TASK TO COMPLETE —
Report back every line below that carries the word "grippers".

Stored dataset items
---

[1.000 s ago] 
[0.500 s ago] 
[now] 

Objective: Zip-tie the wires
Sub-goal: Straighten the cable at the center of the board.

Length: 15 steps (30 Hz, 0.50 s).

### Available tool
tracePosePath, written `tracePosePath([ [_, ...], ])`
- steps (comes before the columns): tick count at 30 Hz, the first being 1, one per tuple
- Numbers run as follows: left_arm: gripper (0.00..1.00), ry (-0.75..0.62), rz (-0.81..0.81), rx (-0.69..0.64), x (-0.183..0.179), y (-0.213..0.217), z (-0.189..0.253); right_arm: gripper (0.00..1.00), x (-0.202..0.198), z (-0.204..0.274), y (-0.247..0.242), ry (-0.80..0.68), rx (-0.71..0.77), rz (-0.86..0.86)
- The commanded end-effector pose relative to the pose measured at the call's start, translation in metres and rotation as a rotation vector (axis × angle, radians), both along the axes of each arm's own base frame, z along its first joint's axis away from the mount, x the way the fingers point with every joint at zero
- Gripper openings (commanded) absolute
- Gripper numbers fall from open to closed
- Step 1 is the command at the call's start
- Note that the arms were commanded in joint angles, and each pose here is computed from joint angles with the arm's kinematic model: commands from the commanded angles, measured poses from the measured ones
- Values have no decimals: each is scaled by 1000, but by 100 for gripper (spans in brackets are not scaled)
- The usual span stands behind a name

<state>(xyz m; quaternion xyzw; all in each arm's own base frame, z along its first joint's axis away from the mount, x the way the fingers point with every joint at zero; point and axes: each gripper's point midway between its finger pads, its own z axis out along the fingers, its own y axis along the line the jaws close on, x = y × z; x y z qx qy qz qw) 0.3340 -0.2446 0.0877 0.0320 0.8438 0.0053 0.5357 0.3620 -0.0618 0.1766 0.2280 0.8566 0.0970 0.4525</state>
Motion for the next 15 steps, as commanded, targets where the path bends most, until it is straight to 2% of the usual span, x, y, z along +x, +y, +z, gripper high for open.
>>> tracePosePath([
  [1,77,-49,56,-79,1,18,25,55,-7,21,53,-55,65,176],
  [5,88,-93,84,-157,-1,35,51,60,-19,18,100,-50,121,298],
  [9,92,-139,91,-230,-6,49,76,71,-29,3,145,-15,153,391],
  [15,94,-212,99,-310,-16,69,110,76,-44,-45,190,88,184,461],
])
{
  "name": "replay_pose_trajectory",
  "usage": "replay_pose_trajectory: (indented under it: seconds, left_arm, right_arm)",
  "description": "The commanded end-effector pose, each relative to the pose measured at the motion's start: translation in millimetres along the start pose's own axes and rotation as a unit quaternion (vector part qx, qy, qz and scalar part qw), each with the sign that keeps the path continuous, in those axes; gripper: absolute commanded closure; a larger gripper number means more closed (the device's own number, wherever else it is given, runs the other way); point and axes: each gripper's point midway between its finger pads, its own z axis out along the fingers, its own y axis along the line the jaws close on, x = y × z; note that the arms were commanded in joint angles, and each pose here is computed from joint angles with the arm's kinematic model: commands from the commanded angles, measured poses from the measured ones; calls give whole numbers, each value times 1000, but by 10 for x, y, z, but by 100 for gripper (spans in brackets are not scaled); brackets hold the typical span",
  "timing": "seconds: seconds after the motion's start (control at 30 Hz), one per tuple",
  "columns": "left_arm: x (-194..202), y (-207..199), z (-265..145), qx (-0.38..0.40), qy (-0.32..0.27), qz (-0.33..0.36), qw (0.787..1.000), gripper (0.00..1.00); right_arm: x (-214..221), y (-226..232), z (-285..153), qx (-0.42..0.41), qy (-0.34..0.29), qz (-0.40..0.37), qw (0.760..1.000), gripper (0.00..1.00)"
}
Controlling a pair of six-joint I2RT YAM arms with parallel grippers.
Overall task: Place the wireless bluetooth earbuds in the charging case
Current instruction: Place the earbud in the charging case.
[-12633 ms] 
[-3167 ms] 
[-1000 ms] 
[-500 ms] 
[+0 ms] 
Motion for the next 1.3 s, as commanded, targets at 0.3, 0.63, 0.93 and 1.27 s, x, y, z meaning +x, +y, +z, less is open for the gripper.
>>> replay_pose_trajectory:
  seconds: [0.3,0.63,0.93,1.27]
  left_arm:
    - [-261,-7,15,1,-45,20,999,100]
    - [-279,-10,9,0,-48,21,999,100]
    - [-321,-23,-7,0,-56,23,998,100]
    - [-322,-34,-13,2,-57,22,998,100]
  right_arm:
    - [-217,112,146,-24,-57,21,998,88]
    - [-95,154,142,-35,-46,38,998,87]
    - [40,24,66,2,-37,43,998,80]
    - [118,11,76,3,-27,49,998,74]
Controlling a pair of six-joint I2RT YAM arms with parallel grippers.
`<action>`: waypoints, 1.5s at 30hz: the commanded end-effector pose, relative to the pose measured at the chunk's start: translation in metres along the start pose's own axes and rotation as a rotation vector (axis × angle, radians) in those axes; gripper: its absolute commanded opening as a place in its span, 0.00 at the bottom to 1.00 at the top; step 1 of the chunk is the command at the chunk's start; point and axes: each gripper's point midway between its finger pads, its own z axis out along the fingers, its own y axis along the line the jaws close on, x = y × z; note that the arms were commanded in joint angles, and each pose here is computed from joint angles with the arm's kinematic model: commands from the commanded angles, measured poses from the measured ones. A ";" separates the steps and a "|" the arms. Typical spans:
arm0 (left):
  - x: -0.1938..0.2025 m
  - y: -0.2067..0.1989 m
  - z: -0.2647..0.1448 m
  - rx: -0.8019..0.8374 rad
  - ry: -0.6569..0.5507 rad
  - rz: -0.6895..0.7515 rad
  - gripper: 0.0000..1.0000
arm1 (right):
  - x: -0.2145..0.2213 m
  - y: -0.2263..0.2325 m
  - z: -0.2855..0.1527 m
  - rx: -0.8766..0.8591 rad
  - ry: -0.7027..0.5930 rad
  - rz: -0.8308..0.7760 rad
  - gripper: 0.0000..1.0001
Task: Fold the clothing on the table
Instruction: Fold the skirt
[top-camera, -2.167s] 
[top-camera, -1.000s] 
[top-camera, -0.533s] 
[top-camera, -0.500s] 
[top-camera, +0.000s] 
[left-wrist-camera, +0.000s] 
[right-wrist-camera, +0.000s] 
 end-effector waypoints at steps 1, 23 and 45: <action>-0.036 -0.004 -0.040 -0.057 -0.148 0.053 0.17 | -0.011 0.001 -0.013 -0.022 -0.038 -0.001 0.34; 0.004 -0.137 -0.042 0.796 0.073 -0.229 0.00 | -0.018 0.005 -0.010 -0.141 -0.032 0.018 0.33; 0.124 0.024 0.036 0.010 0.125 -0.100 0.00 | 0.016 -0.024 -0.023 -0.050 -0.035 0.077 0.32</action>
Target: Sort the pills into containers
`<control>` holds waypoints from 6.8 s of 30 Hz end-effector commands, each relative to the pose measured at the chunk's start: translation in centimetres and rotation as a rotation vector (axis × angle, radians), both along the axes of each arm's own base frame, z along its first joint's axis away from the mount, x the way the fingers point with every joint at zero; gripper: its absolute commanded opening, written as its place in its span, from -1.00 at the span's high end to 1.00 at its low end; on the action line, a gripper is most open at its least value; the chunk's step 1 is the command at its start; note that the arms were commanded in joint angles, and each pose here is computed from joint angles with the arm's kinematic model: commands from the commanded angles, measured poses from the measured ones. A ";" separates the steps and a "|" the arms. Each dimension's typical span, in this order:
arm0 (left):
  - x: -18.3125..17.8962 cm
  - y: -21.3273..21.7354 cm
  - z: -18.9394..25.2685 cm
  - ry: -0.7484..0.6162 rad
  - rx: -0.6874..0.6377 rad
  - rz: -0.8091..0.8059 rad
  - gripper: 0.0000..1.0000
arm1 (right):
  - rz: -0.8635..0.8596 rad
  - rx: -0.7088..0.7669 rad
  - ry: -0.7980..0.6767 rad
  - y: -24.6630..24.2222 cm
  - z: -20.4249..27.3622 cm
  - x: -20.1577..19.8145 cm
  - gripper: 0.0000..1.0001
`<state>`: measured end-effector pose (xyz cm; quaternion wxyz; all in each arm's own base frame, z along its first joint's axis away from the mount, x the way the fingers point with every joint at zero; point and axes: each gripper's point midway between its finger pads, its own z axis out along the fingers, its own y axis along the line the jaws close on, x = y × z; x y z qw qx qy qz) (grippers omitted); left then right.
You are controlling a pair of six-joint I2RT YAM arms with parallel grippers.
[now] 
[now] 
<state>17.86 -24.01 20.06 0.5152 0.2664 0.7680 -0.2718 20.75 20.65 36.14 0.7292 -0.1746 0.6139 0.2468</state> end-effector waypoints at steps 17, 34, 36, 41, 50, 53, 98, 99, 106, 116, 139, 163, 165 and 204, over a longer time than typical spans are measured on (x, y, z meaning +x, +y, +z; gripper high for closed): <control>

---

EXERCISE RESPONSE —
Controlling a pair of six-joint I2RT YAM arms with parallel grippers.
Controlling a pair of six-joint I2RT YAM arms with parallel grippers.
`<state>`: measured end-effector pose (xyz cm; quaternion wxyz; all in each arm's own base frame, z along its first joint's axis away from the mount, x the way the fingers point with every joint at zero; point and axes: each gripper's point midway between its finger pads, its own z axis out along the fingers, its own y axis along the line the jaws close on, x = y × z; x y z qw qx qy qz) (grippers omitted); left then right.
You are controlling a pair of six-joint I2RT YAM arms with parallel grippers.

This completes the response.